### Problem requirements
Print the lines of the listing below verbatim from its first line through the line bearing "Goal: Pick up". Any pictures are to be omitted.
***** Available data *****
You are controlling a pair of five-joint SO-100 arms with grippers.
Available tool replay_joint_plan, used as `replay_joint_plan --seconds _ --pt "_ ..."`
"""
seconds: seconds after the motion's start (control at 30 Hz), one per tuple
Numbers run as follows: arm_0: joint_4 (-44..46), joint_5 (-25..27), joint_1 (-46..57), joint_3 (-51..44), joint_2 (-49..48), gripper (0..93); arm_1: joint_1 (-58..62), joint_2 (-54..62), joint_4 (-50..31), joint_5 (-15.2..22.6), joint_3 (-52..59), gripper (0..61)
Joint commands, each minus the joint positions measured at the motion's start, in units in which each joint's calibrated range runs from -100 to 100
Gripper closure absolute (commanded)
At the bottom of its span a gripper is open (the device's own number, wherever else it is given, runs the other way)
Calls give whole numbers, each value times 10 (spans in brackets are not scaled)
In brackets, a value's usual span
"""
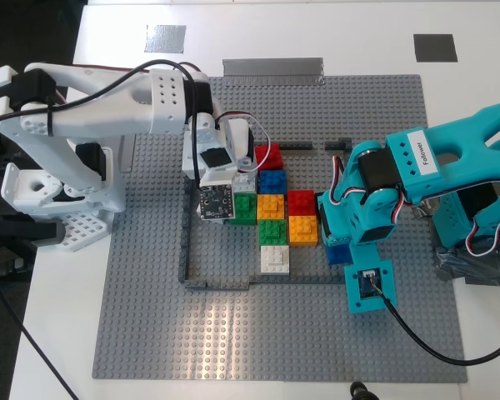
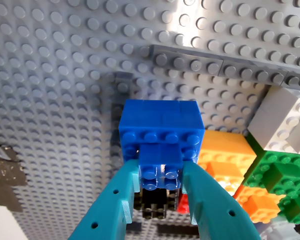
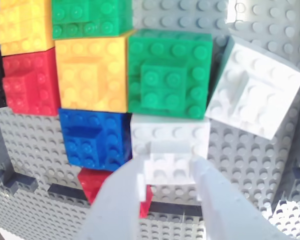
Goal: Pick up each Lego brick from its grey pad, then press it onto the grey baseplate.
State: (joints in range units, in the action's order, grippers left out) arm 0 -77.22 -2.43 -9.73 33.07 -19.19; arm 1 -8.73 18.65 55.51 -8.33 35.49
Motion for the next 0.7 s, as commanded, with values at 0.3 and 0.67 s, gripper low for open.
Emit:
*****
### Problem solution
You are controlling a pair of five-joint SO-100 arms with grippers.
Available tool replay_joint_plan, used as `replay_joint_plan --seconds _ --pt "_ ..."`
"""
seconds: seconds after the motion's start (control at 30 Hz), one per tuple
Numbers run as follows: arm_0: joint_4 (-44..46), joint_5 (-25..27), joint_1 (-46..57), joint_3 (-51..44), joint_2 (-49..48), gripper (0..93); arm_1: joint_1 (-58..62), joint_2 (-54..62), joint_4 (-50..31), joint_5 (-15.2..22.6), joint_3 (-52..59), gripper (0..61)
Joint commands, each minus the joint positions measured at the motion's start, in units in which each joint's calibrated range runs from -100 to 100
Gripper closure absolute (commanded)
At the bottom of its span a gripper is open (the device's own number, wherever else it is given, runs the other way)
Calls give whole numbers, each value times 10 (spans in brackets are not scaled)
In brackets, a value's usual span
"""
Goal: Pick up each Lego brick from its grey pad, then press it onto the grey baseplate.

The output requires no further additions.